Monday, Dec. 28, 1936
Hochschild Gallery
The Museum of the City of New York, one of the few civic museums in the country comparable to similar institutions in London and Vienna, last week opened a most important department: the Berthold Hochschild Gallery of New York Architecture. Dedicated to preserving every aspect of the history of New York City, the museum has acquired in the 13 years since its founding a vast collection of drawings, plans, models of important New York buildings, both extant and vanished. Through the children of the late Berthold Hochschild, one of the founders of American Metal Co., a room soon to be doubled in size has been provided to show a portion of these publicly. On exhibit in the Hochschild architecture gallery were four microscopically exact models, made by unemployed architects under the Architects' Emergency Committee, of Manhattan buildings important in the development of U. S. architecture: cupolaed Federal Hall, on whose balcony George Washington took his oath of office as President; the brownstone St. John's Chapel; Hamilton Grange, a typical Manhattan country house of 1800; Fraunces' Tavern, still standing, the headquarters of the Sons of the Revolution in the State of New York.

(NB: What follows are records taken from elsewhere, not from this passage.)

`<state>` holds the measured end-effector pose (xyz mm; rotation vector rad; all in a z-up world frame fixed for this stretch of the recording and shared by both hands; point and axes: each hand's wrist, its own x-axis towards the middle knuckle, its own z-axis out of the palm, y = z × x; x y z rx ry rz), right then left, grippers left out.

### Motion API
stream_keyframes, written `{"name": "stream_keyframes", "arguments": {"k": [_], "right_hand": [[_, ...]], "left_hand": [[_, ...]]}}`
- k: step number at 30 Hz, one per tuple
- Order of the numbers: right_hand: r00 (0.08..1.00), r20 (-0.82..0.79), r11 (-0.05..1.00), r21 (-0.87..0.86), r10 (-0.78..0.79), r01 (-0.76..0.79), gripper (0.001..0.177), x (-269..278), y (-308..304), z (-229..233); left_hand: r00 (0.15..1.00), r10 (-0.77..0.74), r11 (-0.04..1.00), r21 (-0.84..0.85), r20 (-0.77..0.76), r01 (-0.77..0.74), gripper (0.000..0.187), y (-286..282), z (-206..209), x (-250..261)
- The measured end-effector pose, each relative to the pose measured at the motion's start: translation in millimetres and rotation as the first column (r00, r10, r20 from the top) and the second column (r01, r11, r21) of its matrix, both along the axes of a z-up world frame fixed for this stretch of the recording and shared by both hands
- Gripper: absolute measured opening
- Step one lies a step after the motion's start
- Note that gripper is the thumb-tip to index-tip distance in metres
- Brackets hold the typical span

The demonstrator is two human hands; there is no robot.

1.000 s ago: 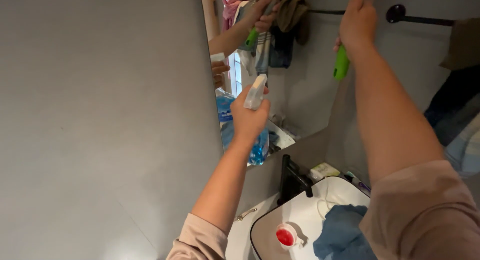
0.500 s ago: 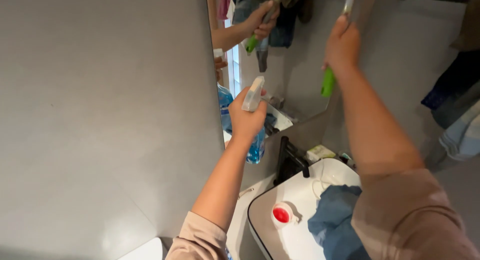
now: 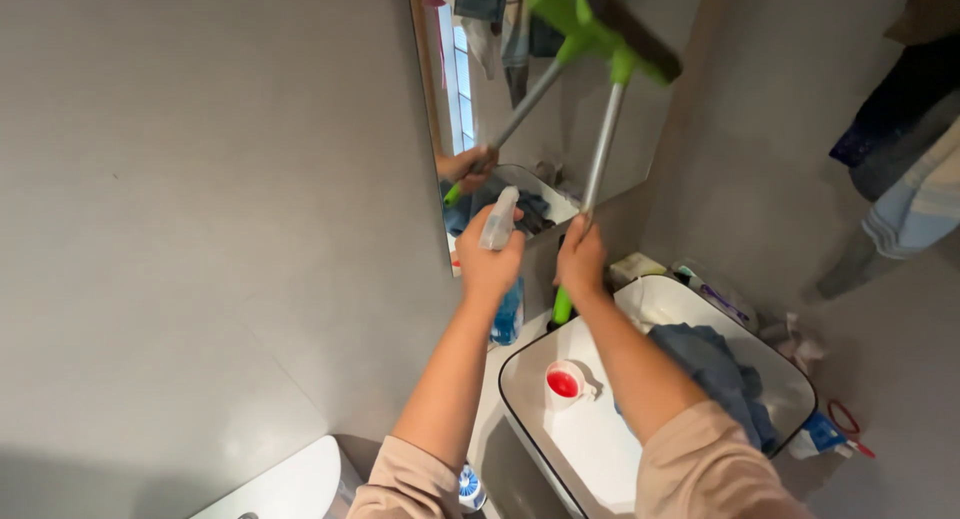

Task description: The recorder uses a spray bottle and a squeegee to clean the bathroom mirror and the glass shower door.

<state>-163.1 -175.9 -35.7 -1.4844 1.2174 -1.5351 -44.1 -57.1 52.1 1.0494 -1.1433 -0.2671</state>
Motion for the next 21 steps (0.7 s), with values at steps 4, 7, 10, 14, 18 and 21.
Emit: {"name": "stream_keyframes", "arguments": {"k": [4, 7, 10, 14, 18, 21], "right_hand": [[1.000, 0.014, 0.997, 0.074, 0.022, -0.023, 0.042, 7, 44, -49], [1.000, 0.004, 0.988, 0.150, 0.016, -0.017, 0.040, 8, 72, -86], [1.000, -0.010, 0.966, 0.257, 0.030, -0.026, 0.038, 2, 100, -113], [0.996, -0.042, 0.917, 0.396, 0.079, -0.056, 0.041, -11, 128, -145], [0.993, 0.016, 0.876, 0.468, 0.121, -0.115, 0.046, -30, 141, -168], [0.992, 0.043, 0.840, 0.529, 0.118, -0.123, 0.040, -48, 149, -162]], "left_hand": [[1.000, -0.017, 0.999, -0.037, 0.010, 0.017, 0.030, 3, -31, 1], [0.997, 0.048, 0.998, 0.039, 0.054, -0.050, 0.031, 12, -47, -2], [0.998, 0.056, 0.997, 0.049, -0.013, -0.056, 0.030, 18, -69, -7], [0.997, 0.061, 0.991, 0.120, -0.039, -0.056, 0.029, 25, -104, -11], [0.989, 0.059, 0.962, 0.272, -0.136, -0.020, 0.030, 39, -115, -19], [0.991, 0.074, 0.977, 0.209, -0.110, -0.049, 0.028, 33, -136, -18]]}}
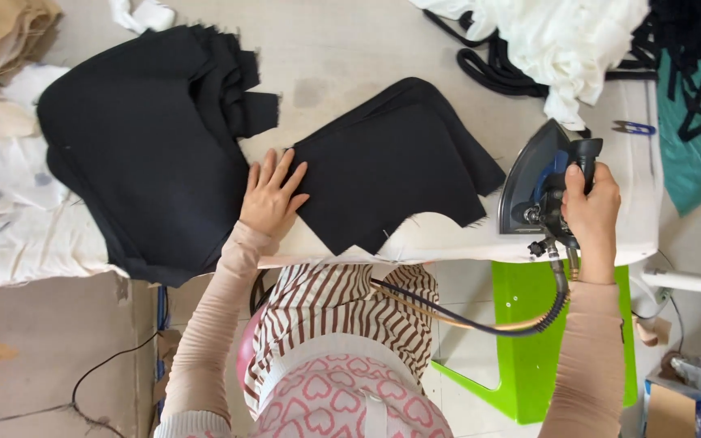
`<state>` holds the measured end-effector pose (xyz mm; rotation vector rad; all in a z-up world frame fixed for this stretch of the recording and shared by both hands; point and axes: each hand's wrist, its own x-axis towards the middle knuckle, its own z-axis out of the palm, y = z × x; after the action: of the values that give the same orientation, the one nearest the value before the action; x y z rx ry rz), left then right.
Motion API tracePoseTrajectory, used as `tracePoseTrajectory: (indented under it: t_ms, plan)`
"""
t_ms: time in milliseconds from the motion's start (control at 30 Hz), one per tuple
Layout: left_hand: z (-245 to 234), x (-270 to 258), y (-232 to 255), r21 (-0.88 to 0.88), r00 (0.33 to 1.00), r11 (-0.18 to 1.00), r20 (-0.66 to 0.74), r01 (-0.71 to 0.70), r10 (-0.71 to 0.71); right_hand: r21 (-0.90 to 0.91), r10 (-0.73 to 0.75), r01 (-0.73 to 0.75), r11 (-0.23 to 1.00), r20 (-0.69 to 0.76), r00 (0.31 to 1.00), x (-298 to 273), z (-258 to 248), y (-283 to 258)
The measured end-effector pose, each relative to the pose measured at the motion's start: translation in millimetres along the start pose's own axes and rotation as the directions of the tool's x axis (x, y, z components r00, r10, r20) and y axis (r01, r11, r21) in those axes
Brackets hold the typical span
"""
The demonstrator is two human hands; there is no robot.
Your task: The person irons black fabric pieces on an ironing board, then switches to ironing beige fabric pieces. They also cut a tied bundle of beige fabric with scissors and continue ironing the beige pieces.
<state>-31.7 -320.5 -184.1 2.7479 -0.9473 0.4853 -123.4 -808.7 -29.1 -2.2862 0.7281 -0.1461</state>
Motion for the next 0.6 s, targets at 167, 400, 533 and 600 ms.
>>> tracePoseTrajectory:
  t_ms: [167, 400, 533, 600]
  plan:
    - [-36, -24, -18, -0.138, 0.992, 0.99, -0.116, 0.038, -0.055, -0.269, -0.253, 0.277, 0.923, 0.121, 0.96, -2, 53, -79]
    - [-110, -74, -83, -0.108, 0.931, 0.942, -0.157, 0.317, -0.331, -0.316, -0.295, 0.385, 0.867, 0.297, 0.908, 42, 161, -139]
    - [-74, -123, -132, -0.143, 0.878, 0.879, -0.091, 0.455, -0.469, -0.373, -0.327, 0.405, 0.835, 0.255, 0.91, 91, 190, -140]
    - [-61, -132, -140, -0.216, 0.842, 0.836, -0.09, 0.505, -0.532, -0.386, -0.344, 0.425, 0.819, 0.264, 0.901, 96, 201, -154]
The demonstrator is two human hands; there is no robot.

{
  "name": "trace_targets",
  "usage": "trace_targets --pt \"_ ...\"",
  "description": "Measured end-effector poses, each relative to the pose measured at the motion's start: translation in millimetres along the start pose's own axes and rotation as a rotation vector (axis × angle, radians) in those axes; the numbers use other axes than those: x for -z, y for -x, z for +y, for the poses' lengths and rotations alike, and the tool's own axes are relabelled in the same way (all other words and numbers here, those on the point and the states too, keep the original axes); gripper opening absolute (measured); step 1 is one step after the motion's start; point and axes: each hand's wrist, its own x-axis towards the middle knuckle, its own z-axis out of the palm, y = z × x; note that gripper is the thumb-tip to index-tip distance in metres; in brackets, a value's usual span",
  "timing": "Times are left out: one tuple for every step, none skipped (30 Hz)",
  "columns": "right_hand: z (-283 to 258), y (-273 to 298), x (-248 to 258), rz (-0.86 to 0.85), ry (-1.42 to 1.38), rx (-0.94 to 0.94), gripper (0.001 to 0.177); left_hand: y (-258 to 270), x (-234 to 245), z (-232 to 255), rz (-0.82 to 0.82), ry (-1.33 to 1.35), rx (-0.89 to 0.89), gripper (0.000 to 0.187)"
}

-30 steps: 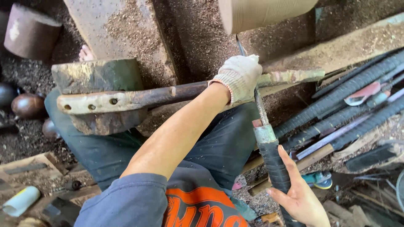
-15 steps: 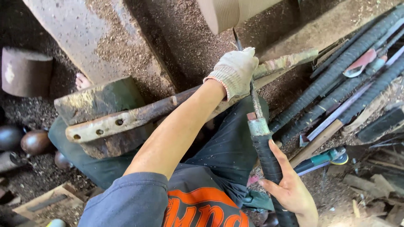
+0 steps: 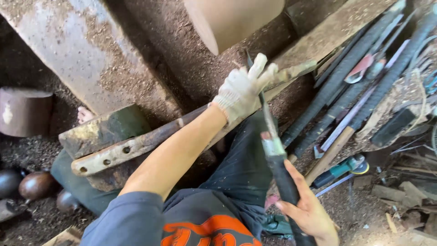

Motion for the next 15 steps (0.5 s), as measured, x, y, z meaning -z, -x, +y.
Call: trace_targets --pt "-2.1 6.1 11.4 0.030 0.050 -0.050 0.108 4.7 -4.6 3.7 0.078 -0.014 -0.037 0.077" --pt "-4.2 7.7 22.3 0.030 0.054 -0.047 0.108 -0.7 -5.7 8.4 0.083 -0.014 -0.037 0.077" --pt "-6.6 9.1 33.7 0.045 0.064 -0.109 0.110 -5.2 -7.2 12.8 0.087 -0.005 -0.058 0.074" --pt "-8.7 10.3 44.8 0.060 0.074 -0.170 0.112 -9.3 -8.9 16.9 0.091 0.004 -0.078 0.072" --pt "-9.0 6.2 55.2 0.048 0.083 -0.170 0.112 -18.8 -8.6 22.2 0.097 0.000 -0.065 0.072" --pt "-9.3 1.9 65.4 0.012 0.097 -0.163 0.111 -28.1 -8.2 27.3 0.014 0.028 -0.010 0.071" --pt "-8.3 -2.3 73.4 -0.024 0.106 -0.158 0.110 -36.3 -7.8 31.5 -0.072 0.055 0.044 0.070" --pt "-17.1 -9.3 74.9 -0.035 0.110 -0.158 0.110 -38.7 -14.2 28.0 -0.070 0.052 0.055 0.070" --pt "-25.6 -15.4 75.5 -0.060 0.151 -0.119 0.108 -43.2 -20.5 25.3 -0.095 0.098 0.123 0.069" --pt "-33.9 -21.8 76.4 -0.084 0.192 -0.079 0.106 -48.1 -27.2 22.4 -0.119 0.143 0.191 0.067" --pt "-36.4 -27.4 89.6 -0.095 0.202 -0.080 0.106 -48.3 -28.6 19.5 -0.112 0.144 0.203 0.067" --pt "-38.6 -34.2 102.6 -0.139 0.265 -0.054 0.106 -48.6 -30.6 15.9 -0.091 0.149 0.252 0.062" --pt "-39.8 -39.4 113.2 -0.184 0.322 -0.036 0.107 -46.1 -33.4 12.0 -0.080 0.157 0.303 0.057" --pt "-47.7 -43.4 115.8 -0.196 0.325 -0.044 0.107 -48.0 -28.2 15.5 -0.083 0.160 0.318 0.057" --pt "-55.3 -49.3 119.4 -0.240 0.354 -0.037 0.107 -46.7 -24.1 18.2 -0.092 0.153 0.366 0.049"
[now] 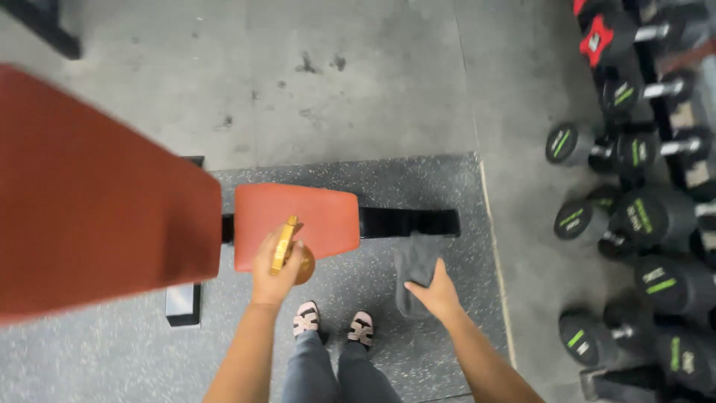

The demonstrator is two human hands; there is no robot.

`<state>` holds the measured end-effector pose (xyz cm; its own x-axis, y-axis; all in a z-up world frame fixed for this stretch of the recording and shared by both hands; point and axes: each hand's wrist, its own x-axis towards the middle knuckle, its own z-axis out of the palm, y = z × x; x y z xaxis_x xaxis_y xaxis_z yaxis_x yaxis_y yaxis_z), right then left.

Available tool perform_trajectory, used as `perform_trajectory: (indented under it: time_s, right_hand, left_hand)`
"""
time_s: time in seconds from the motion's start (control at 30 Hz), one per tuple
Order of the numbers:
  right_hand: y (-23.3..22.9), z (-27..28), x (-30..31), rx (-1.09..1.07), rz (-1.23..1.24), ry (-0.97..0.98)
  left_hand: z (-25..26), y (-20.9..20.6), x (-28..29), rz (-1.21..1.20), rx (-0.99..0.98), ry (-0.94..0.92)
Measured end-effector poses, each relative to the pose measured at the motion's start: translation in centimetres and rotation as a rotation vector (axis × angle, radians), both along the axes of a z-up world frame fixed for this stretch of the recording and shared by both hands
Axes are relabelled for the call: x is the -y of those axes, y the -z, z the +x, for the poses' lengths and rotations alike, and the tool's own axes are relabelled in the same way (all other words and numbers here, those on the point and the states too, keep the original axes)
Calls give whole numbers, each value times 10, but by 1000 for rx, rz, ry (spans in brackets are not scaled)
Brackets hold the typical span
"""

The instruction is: Clean gym equipment using a spray bottle and cloth.

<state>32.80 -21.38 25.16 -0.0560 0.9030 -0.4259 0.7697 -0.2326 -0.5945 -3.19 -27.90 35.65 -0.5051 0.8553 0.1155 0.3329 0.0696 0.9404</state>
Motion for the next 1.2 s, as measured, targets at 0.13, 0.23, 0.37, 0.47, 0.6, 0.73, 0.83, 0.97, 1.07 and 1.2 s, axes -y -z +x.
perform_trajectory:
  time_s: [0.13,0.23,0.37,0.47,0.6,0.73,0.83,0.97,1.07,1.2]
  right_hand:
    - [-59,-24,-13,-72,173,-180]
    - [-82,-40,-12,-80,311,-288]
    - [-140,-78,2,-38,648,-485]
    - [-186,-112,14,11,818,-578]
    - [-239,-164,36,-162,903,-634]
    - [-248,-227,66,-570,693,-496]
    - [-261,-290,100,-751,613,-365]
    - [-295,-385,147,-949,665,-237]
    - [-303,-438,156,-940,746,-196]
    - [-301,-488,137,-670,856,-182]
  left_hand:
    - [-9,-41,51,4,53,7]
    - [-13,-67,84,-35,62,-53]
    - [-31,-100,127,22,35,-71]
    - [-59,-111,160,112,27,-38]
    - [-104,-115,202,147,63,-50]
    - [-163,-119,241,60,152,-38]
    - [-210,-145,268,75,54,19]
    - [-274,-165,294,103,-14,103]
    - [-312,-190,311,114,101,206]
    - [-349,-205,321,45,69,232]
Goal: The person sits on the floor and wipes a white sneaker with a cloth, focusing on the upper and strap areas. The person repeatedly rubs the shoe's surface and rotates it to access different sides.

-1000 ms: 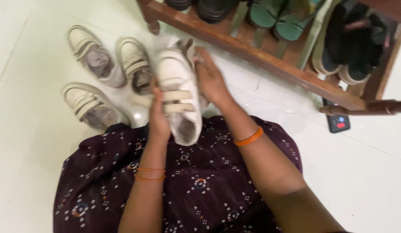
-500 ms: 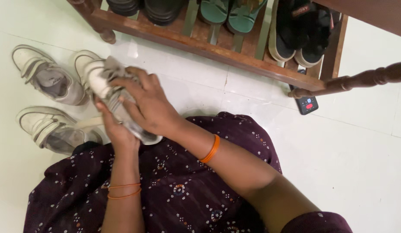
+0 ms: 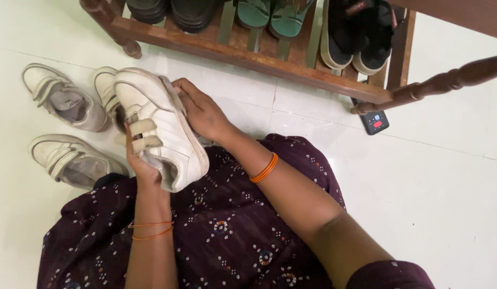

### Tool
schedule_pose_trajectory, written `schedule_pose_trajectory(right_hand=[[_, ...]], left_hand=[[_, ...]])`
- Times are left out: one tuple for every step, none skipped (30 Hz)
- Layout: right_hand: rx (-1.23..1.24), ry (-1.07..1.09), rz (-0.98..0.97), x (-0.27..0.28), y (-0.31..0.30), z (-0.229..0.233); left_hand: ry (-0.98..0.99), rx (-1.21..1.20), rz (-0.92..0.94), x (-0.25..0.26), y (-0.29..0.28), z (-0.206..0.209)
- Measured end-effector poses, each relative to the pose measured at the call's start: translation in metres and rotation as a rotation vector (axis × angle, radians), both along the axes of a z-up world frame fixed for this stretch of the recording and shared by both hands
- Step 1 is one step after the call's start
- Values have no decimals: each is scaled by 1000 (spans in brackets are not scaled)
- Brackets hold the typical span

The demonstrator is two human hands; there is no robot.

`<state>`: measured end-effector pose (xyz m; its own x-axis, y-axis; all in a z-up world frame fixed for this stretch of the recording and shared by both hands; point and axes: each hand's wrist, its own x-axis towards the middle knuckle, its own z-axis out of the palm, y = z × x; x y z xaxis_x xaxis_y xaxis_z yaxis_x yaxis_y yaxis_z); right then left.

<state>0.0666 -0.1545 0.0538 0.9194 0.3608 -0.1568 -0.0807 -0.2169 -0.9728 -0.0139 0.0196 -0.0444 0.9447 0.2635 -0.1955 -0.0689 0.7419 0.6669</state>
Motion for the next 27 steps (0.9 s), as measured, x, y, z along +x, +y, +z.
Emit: schedule_pose_trajectory(right_hand=[[9, -30, 14, -2, -3, 2], [18, -61, 29, -3, -7, 4], [27, -92, 43, -4, -12, 7], [-86, -299, 20, -5, -20, 10], [-191, -508, 7, -7, -28, 16], [-296, -717, -5, -9, -37, 23], [-260, -539, 15, -12, -46, 30], [-224, -361, 40, -16, -59, 39], [-272, -342, 47, -20, -73, 47], [-321, -324, 52, -23, -88, 52], [-400, -345, 50, -28, -107, 53], [-479, -366, 47, -32, -127, 50], [-532, -302, -26, -40, -153, 44], [-583, -237, -100, -44, -181, 33], [-685, -167, -204, -51, -213, 18], [-786, -97, -309, -58, -245, 0], [-862, -98, -367, -71, -276, -22], [-939, -98, -424, -85, -304, -46], [-963, -56, -454, -99, -328, -69], [-986, -14, -485, -112, -350, -87], [-1004, 28, -511, -124, -369, -103], [-1030, 46, -564, -135, -386, -114], [-1053, 62, -610, -143, -398, -123], [-1075, 78, -657, -148, -408, -130], [-1083, 105, -687, -150, -416, -135], [-1092, 133, -717, -150, -424, -138], [-1097, 158, -745, -148, -431, -142]], left_hand=[[9, -5, 2, 0, -1, -2], [18, -10, 4, 0, -3, -4], [27, -14, 4, 1, -3, -3], [42, -20, -19, 1, -5, 0], [57, -20, -35, 0, -8, 5], [72, -21, -50, -1, -14, 10], [85, -21, -61, -3, -17, 16], [97, -21, -72, -5, -20, 22], [112, -20, -86, -5, -23, 31], [102, -54, -95, -6, -24, 40], [93, -101, -114, -8, -29, 45], [83, -148, -133, -8, -31, 50], [49, -157, -149, -10, -34, 56], [14, -166, -164, -10, -36, 60], [-8, -180, -188, -11, -41, 65], [-12, -181, -199, -11, -45, 69], [-18, -182, -214, -10, -48, 72], [-24, -184, -228, -10, -52, 74], [-36, -178, -249, -9, -56, 77], [-49, -172, -269, -8, -59, 80], [-60, -161, -284, -8, -62, 81], [-68, -144, -300, -8, -65, 81], [-74, -123, -310, -8, -66, 81], [-80, -102, -321, -8, -67, 81], [-39, -103, -312, -7, -68, 80], [1, -104, -303, -6, -69, 78], [41, -103, -291, -5, -69, 76]])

For its first temporary exhibition, the Hochschild gallery showed a full size cement model of Augustus Saint-Gaudens' Diana of Madison Square Garden, and pulled from its archives drawings and plans of special interest to architects. There were preliminary drawings for the pompously domed Astor's Hotel, pride of lower Broadway in the 1830's. There were the competition drawings by Architects George Martin Huss and John Henry Buck for the Cathedral of St. John the Divine. One of the four finalists, the Huss & Buck Gothic cathedral was finally beaten out by the Romanesque plans of Heins & Lafarge, but bears embarrassing resemblance to the cathedral as redesigned and now being built by Ralph Adams Cram.
These drawings will be on view only for a few months. Later, museum authorities will substitute the history of the Manhattan skyscraper from the Tower Building of 1889 to the Empire State; famed private houses, from Peter Stuyvesant's "Great Bouwery" Farm to the Vanderbilt chateaux; the development of church architecture, retail stores, etc., etc.
In the Museum's basement last week was another show, even more amusing to the general public. Entitled "New York at the Turn of the Century," it presented: a 1902 single-cylinder Oldsmobile, driven by a couple in dusters, goggles, veils, and beside it the elegant open caleche of Mr. Harris Fahnestock containing a frock-coated dandy and his feather-boaed wife. A tandem bicycle with a boomer girl in front, a Norfolk-jacketed scorcher behind. An exhibition of the iron-clad blue serge bathing suits suitable for Far Rockaway in the days of Theodore Roosevelt. A genuine Morris chair, a cylinder phonograph, a pianola. Photographs of Olga Nethersole as Sappho, Ethel Barrymore in Captain Jinks, Maude Adams as L'Aiglon. First editions of When Knighthood Was in Flower and an autographed photograph of John Philip Sousa.